- REQUIRED ACTION
Extract the text of each entry below exactly, leaving every image behind.
---+---
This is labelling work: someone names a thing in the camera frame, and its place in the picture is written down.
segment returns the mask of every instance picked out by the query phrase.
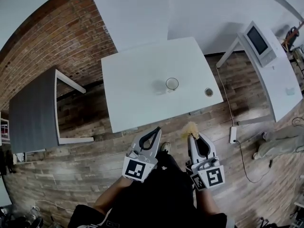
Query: sponge
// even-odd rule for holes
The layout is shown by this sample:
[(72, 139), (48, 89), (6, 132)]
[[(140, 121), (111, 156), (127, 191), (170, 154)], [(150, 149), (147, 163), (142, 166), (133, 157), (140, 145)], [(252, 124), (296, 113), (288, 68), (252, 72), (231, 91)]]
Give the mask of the sponge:
[(192, 134), (195, 139), (199, 139), (199, 130), (195, 122), (188, 122), (181, 130), (181, 137), (187, 139)]

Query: black shirt
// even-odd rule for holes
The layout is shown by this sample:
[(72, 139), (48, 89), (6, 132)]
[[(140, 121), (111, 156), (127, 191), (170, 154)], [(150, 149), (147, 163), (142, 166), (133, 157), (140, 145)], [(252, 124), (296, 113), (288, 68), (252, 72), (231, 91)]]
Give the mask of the black shirt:
[(207, 218), (196, 210), (192, 181), (185, 172), (164, 169), (159, 165), (144, 183), (133, 182), (126, 188), (105, 221), (97, 210), (78, 205), (68, 228), (226, 227), (225, 214)]

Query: floor
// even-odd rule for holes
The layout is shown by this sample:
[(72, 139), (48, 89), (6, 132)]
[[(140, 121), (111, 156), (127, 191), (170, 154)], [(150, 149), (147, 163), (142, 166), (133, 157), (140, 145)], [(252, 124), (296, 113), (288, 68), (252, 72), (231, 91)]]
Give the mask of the floor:
[[(220, 85), (215, 63), (218, 56), (208, 57), (208, 63)], [(257, 75), (244, 53), (230, 56), (219, 70), (230, 99), (234, 121), (268, 114), (269, 109)], [(50, 215), (67, 227), (72, 212), (66, 209), (77, 204), (92, 205), (122, 172), (124, 155), (137, 132), (151, 126), (162, 128), (161, 141), (172, 143), (172, 155), (184, 169), (187, 144), (181, 139), (181, 129), (188, 121), (215, 144), (224, 165), (226, 183), (212, 193), (220, 209), (232, 216), (239, 228), (259, 225), (263, 216), (278, 225), (288, 223), (295, 196), (298, 176), (304, 173), (304, 153), (278, 156), (269, 173), (258, 183), (250, 183), (243, 171), (239, 146), (229, 144), (232, 125), (228, 104), (225, 102), (178, 117), (139, 127), (137, 131), (112, 133), (103, 86), (96, 86), (86, 94), (76, 94), (57, 103), (61, 137), (94, 136), (95, 142), (66, 145), (48, 149), (28, 157), (29, 163), (16, 166), (17, 173), (5, 176), (12, 201), (21, 210), (39, 206), (46, 223)], [(249, 177), (257, 181), (268, 172), (270, 159), (253, 161), (252, 154), (263, 131), (279, 129), (291, 124), (295, 116), (303, 116), (304, 102), (279, 123), (256, 123), (237, 127), (237, 138), (242, 149)]]

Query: brick wall
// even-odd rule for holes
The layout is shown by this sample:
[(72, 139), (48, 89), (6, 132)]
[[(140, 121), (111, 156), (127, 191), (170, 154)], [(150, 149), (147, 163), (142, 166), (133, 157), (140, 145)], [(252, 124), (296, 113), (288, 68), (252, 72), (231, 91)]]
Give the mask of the brick wall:
[[(0, 51), (0, 110), (31, 80), (57, 66), (78, 84), (102, 79), (100, 59), (116, 53), (93, 0), (49, 0)], [(71, 90), (59, 85), (57, 94)]]
---+---
- PROBLEM SOLUTION
This is labelling work: someone names a thing in the camera frame, and its place in the picture is written down.
segment returns the mask of every instance picked out by the query phrase.
Query: sponge
// even-odd rule for holes
The layout is shown by this sample:
[(72, 139), (48, 89), (6, 132)]
[[(140, 121), (111, 156), (127, 191), (170, 154)], [(150, 149), (147, 163), (142, 166), (133, 157), (140, 145)], [(252, 124), (296, 113), (288, 68), (252, 72), (231, 91)]]
Give the mask of the sponge:
[(192, 134), (195, 139), (199, 139), (199, 130), (195, 122), (188, 122), (181, 130), (181, 137), (187, 139)]

Query: black shirt
// even-odd rule for holes
The layout is shown by this sample:
[(72, 139), (48, 89), (6, 132)]
[[(140, 121), (111, 156), (127, 191), (170, 154)], [(150, 149), (147, 163), (142, 166), (133, 157), (140, 145)], [(252, 124), (296, 113), (288, 68), (252, 72), (231, 91)]]
Give the mask of the black shirt:
[(207, 218), (196, 210), (192, 181), (185, 172), (164, 169), (159, 165), (144, 183), (133, 182), (126, 188), (105, 221), (97, 210), (78, 205), (68, 228), (226, 227), (225, 214)]

Query: floor
// even-odd rule for holes
The layout is shown by this sample:
[(72, 139), (48, 89), (6, 132)]
[[(140, 121), (111, 156), (127, 191), (170, 154)], [(150, 149), (147, 163), (142, 166), (133, 157), (140, 145)], [(252, 124), (296, 113), (288, 68), (252, 72), (231, 91)]]
Give the mask of the floor:
[[(220, 85), (215, 63), (218, 56), (208, 57), (208, 63)], [(257, 75), (244, 53), (230, 56), (219, 70), (230, 99), (234, 121), (268, 114), (269, 109)], [(50, 215), (67, 227), (72, 212), (66, 209), (77, 204), (92, 205), (122, 172), (124, 155), (137, 132), (151, 126), (162, 128), (161, 141), (172, 143), (172, 155), (184, 169), (187, 144), (181, 139), (181, 129), (188, 121), (215, 144), (224, 165), (226, 183), (212, 193), (220, 209), (232, 216), (239, 228), (259, 225), (263, 216), (278, 225), (288, 223), (295, 196), (298, 176), (304, 173), (304, 153), (278, 156), (269, 173), (258, 183), (250, 183), (243, 171), (239, 146), (229, 144), (232, 125), (228, 104), (225, 102), (178, 117), (139, 127), (137, 131), (112, 133), (103, 86), (96, 86), (86, 94), (76, 94), (57, 103), (61, 137), (94, 136), (95, 142), (66, 145), (48, 149), (28, 157), (29, 163), (16, 166), (17, 173), (5, 176), (12, 201), (21, 210), (39, 206), (46, 223)], [(249, 177), (257, 181), (268, 172), (270, 159), (253, 161), (252, 154), (263, 131), (279, 129), (291, 124), (295, 116), (303, 116), (304, 102), (279, 123), (256, 123), (237, 127), (237, 138), (242, 149)]]

Query: brick wall
// even-odd rule for holes
The layout is shown by this sample:
[(72, 139), (48, 89), (6, 132)]
[[(140, 121), (111, 156), (127, 191), (170, 154)], [(150, 149), (147, 163), (142, 166), (133, 157), (140, 145)], [(252, 124), (296, 113), (288, 68), (252, 72), (231, 91)]]
Give the mask of the brick wall:
[[(0, 51), (0, 110), (31, 80), (57, 66), (78, 84), (102, 79), (100, 59), (116, 53), (93, 0), (49, 0)], [(71, 90), (59, 85), (57, 94)]]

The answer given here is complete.